In a partnership with the Mountain Research Initiative (MRI) based in Berne (Switzerland), the International Human Dimensions Programme on Global Environmental Change (IHDP), and the International Geosphere-Biosphere Programme (IGBP), UNESCO is selecting biosphere reserve sites from each of the major mountainous regions of the world as the focus for this new global climate change monitoring programme. And in addition to its assessment of environmental impacts, the study will also see how global change is affecting the socio-economic conditions of mountain people. UNESCO Director-General Koïchiro Matsuura will announce this project when he addresses the Global Mountain Summit, due to open in Bishkek (Kyrgyzstan) on October 29, the culminating event in the International Year of the Mountain that comes to an end in December.

The sensitivity of mountains to global climate change has gradually emerged over the past few decades. But it first attracted wide public attention in 2001 when Professor Lonnie Thompson of Ohio State University forecast that Mount Kilimanjaro (Tanzania) will have lost its famous snow-capped peak by 2015 if current predictions on global warming are maintained. The mountain, he claimed, has already lost some 82% of its permafrost since 1912 - and 33% of this in the past two decades. And while the extra water from the melting glacier may be increasing the fertility of adjacent lowland areas in the short-term, water supplies would become critically low if it disappears.

A similar picture can be seen all over the world. In mid-September, the Kolka Glacier in the Caucasus Mountains collapsed, submerging villages in the Republic of North Ossetia (Russian Federation) under thousands of tons of ice and rock, killing over 120 people. Meanwhile, all 37 named glaciers in the Glacier National Park in Montana (USA) have shrunk dramatically in the past 150 years, with the Sperry Glacier losing 11% of its volume between 1979-1993 and the Grinnell Glacier retreating by 63% between 1938-1993, according to the U.S. Geological Survey (see http://www.nrmsc.usgs.gov/research/glacier_retreat.htm). USGS predicts that all the glaciers will be gone by 2030 if present warming rates continue.

Europe's Alps are not spared either. In July, emergency workers pumped out a 16-hectare lake formed by the melting Belvedere Glacier on Monte Rosa in Italy, when it threatened to burst the dyke of boulders that had been containing it and flood the Italian village of Macugnaga. "From 1850 to 1980 Alpine glaciers lost half their volume, on average," says mountain expert Bruno Messerli of the University of Berne (Switzerland). "And in the 20 years from 1980-2000 a quarter of what was left was also lost. There will still be a bit of the 23km Aletsch glacier left at the end of the century, because it is 900m deep in places. But a lot of other areas will disappear."

The UN Environment Programme (UNEP) is currently monitoring lakes that have formed as glaciers melt. In the Himalayas alone, some 44 glacier lakes are filling so rapidly that they could burst their debris retaining walls in the next four or five years, in what are known as 'glacial lake outburst floods' (GLOFs). While GLOFs are not a new phenomenon, according to UNEP, there is evidence that they are becoming more common as glaciers retreat, putting in danger the towns and villages that lie beneath them.

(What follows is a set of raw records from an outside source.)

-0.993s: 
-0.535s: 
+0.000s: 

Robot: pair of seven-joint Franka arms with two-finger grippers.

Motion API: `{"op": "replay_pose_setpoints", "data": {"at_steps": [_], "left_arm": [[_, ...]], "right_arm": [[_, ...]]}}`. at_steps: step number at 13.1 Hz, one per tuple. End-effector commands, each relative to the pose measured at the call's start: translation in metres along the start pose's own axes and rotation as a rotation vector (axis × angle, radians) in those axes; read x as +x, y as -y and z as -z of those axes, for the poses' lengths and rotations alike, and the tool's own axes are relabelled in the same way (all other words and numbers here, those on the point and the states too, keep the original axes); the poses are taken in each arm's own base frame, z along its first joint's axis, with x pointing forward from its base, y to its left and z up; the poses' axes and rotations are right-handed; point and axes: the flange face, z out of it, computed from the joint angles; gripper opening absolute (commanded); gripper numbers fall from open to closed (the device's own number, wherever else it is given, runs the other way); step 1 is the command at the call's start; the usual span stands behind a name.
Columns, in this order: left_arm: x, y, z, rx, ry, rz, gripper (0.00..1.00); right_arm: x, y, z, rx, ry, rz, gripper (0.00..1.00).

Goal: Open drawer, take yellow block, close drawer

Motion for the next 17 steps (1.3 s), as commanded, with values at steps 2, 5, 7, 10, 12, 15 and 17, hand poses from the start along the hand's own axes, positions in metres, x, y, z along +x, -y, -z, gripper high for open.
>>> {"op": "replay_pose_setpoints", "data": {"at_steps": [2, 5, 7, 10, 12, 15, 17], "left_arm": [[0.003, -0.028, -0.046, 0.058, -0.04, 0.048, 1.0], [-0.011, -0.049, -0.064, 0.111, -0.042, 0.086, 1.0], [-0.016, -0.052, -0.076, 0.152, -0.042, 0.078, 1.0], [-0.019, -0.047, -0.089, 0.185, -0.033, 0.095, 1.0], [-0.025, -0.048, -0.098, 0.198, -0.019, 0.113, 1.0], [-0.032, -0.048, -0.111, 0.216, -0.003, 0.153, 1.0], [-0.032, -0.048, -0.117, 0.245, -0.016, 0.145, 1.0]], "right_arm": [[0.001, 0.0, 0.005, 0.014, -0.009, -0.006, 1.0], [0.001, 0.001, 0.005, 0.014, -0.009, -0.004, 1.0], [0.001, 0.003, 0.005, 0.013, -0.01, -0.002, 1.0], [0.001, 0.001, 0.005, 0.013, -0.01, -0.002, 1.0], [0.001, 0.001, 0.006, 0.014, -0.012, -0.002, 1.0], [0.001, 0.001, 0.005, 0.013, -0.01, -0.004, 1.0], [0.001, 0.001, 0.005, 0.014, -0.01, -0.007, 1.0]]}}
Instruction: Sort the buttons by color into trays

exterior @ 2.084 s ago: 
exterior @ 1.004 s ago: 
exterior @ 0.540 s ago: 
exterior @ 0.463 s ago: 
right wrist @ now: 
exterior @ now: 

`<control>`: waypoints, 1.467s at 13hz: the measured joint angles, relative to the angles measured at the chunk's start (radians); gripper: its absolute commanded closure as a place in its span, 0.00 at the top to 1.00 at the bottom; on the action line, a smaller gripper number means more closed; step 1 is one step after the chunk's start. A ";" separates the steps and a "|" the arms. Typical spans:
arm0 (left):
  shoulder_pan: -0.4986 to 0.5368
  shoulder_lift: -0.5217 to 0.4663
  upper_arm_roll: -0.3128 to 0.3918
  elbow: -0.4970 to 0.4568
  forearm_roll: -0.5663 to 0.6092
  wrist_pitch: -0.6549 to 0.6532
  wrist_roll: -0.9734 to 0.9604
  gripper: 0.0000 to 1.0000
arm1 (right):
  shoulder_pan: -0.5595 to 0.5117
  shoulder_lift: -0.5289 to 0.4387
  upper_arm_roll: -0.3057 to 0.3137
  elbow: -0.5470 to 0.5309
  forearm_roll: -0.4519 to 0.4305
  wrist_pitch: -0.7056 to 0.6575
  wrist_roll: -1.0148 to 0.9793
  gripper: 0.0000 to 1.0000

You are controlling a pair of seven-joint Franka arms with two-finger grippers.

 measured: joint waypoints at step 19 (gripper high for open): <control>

Glaciers melt naturally during the summer and the phenomenon is not, in itself, a sign of global warming. Under stable climatic conditions, the ice lost through melting is replenished by winter precipitation in the form of snow. And the melt water forms an essential part of many of the world's major rivers. "But,' adds Mel Reasoner, Director of the Mountain Research Initiative, "in many arid and semi-arid areas, people are dependent not only on the amount of glacier melt water, but on the timing of the water flow. The water has to be available at critical times for irrigation. Snow-pack and glaciers provide a buffer between when the precipitation falls as snow and when it is released as water. The melt season is often the warmest, driest time of the year, providing large volumes of runoff for irrigation when it is most needed."

But in many of the world's mountains, there is less precipitation today in the form of snowfall, as winters have become shorter and warmer. Combined with warmer summer temperatures, this creates a net loss for the glacier, even if, in the short-term, the extra melt water is welcome in adjacent lowland areas. "But," warns Mr Reasoner, "where agriculture has become dependent on the seasonal melt water, if you remove the glacier you no longer have a source of stored water that is available throughout the summer."

The idea of using biosphere reserves in mountain areas for global change research would be an extension of the Global Observation Research Initiative in Alpine Environments (GLORIA) project, an international research network that is looking at the effects of global change on alpine vegetation by making standardized observations in parallel sites (see http://www.gloria.ac.at/res/gloria_home/). GLORIA has already launched research in mountain sites in Europe and is now looking to extend the work globally. "It is a unique opportunity to have access to biosphere reserves in all the big mountain areas of the world," says Mr Messerli.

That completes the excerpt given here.